[DATA TO USE]:
════════
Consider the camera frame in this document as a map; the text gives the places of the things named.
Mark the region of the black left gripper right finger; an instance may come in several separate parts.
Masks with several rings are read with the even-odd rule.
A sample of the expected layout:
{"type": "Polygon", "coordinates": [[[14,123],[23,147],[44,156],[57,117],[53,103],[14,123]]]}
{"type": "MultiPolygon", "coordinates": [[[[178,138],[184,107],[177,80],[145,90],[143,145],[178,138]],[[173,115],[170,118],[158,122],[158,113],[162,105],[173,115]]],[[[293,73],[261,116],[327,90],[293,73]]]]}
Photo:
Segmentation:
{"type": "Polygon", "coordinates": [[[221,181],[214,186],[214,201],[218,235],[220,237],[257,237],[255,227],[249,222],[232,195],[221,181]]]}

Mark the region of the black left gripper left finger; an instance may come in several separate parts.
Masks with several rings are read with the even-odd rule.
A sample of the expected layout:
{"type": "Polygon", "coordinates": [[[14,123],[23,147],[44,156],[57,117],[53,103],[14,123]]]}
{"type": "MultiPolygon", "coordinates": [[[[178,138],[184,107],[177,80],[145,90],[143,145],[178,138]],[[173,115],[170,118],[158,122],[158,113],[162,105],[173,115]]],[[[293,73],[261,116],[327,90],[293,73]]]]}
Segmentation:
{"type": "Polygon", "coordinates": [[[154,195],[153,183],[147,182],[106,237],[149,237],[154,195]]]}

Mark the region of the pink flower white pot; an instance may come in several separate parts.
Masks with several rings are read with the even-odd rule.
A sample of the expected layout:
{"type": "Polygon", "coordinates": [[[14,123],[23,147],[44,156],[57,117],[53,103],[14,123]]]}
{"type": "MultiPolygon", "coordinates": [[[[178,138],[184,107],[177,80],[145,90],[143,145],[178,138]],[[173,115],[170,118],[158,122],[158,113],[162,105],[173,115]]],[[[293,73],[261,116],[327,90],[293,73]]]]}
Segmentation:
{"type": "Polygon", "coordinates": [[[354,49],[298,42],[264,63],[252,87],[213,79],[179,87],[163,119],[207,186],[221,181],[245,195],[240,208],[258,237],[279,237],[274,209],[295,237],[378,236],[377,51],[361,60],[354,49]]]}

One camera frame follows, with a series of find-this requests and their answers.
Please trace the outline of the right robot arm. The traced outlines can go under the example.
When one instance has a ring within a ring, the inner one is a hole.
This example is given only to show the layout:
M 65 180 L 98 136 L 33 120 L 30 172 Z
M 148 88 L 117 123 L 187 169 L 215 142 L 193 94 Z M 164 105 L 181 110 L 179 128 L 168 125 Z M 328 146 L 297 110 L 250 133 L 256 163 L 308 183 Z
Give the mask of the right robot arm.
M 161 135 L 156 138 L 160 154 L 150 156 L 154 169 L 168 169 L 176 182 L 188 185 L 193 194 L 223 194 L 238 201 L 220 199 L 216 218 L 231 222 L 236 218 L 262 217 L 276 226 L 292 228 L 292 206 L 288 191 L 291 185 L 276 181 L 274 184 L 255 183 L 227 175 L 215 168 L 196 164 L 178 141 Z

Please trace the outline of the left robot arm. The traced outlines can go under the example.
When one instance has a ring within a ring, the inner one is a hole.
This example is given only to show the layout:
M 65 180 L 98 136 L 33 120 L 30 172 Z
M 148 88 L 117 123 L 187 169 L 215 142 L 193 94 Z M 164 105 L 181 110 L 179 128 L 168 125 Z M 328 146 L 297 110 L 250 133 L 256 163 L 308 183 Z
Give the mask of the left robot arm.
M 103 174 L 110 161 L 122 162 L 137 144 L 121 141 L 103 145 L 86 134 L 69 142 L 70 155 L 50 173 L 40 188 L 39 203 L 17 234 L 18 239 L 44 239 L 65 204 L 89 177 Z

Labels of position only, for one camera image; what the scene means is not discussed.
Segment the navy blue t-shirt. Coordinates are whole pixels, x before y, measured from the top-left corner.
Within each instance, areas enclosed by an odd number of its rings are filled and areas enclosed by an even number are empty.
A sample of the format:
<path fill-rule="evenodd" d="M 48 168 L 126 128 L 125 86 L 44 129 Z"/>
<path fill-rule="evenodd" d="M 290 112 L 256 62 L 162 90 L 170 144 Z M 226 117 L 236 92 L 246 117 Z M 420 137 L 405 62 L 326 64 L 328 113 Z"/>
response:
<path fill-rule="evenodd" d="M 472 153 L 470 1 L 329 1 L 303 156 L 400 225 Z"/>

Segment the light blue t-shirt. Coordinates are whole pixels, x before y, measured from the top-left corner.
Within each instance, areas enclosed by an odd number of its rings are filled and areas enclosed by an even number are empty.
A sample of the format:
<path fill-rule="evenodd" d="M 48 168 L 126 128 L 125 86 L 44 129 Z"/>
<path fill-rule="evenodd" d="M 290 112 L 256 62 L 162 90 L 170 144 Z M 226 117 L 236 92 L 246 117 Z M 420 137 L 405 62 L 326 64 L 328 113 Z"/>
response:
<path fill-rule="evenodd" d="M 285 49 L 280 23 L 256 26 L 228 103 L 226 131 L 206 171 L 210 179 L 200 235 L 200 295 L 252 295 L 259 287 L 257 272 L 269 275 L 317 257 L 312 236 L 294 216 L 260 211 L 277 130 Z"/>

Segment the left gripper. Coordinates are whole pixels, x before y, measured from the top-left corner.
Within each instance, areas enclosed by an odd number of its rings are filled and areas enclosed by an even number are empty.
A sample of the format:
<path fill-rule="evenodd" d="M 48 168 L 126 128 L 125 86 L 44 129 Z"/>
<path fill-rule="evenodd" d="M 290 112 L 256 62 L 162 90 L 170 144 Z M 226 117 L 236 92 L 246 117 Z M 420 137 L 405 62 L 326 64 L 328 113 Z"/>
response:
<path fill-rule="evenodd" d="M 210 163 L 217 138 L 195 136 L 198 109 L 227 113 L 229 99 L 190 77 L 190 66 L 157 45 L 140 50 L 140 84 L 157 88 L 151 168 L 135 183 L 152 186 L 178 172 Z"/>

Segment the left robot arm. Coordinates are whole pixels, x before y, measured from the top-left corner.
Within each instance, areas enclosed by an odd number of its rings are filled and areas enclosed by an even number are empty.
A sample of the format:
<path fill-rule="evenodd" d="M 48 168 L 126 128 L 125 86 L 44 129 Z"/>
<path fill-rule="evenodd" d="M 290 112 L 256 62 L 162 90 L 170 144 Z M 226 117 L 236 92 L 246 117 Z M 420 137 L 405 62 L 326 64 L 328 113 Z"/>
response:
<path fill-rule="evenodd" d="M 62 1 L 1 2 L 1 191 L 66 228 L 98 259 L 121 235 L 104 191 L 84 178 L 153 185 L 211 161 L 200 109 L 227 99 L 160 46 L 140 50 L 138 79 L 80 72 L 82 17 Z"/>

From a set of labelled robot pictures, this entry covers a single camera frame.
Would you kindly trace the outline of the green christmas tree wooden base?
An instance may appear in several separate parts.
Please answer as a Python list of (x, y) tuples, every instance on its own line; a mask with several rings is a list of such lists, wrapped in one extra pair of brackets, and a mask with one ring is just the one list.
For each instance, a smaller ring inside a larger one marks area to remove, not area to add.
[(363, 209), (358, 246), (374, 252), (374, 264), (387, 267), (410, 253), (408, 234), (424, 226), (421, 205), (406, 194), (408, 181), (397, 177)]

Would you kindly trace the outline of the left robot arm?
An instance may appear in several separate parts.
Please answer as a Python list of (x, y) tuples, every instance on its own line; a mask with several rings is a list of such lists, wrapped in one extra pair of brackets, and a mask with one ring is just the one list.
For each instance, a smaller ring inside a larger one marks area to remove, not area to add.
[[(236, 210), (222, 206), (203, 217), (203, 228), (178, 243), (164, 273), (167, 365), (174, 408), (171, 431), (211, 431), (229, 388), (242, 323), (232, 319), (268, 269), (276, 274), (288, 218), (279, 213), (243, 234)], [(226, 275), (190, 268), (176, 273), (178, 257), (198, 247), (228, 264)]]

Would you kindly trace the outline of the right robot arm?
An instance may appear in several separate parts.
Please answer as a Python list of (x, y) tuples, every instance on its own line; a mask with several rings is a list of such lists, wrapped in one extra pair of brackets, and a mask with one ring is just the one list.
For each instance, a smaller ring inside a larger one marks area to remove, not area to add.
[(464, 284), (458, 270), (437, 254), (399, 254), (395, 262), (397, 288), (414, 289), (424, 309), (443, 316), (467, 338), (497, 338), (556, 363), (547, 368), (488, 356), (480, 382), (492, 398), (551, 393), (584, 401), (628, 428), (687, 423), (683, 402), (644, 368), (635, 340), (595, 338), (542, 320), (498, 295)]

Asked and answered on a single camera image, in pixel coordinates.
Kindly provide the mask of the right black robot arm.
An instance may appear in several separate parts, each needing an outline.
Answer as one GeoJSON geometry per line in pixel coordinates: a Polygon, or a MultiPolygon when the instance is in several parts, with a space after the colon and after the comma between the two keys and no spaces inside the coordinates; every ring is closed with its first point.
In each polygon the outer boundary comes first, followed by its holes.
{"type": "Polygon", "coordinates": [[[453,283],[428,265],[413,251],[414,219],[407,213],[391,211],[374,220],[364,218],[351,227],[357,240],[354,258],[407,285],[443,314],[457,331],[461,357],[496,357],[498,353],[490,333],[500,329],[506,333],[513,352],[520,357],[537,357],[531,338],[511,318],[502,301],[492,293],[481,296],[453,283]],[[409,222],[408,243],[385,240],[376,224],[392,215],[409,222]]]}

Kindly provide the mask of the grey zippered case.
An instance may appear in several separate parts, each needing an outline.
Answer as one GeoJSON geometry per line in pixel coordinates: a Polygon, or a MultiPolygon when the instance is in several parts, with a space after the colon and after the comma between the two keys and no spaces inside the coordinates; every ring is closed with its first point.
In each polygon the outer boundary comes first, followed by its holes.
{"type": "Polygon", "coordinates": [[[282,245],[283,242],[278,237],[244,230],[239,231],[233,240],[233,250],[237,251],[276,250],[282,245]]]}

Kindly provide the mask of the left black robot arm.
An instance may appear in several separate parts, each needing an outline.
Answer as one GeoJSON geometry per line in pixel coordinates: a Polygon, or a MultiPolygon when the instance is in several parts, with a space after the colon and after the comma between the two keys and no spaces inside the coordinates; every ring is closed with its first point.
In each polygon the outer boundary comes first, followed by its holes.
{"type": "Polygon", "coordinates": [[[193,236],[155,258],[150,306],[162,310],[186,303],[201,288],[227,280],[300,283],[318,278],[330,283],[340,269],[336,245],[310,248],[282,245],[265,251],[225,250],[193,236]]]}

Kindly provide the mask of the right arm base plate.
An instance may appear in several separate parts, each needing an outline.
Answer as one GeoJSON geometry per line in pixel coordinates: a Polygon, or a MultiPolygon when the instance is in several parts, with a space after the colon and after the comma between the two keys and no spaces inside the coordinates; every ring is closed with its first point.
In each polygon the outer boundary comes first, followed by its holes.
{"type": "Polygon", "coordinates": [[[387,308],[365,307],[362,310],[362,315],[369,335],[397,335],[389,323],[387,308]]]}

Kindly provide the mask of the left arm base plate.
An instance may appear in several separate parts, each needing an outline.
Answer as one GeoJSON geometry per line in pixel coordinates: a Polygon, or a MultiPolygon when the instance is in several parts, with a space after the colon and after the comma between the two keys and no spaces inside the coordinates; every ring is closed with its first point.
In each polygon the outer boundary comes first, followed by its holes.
════════
[PROMPT]:
Using the material above, return each line in which the word "blue" occurs.

[RESPONSE TO THE TASK]:
Segment the navy blue t-shirt. Coordinates are whole pixels, x before y, measured from the top-left corner.
Segment the light blue t-shirt. Coordinates are whole pixels, x before y, measured from the top-left corner.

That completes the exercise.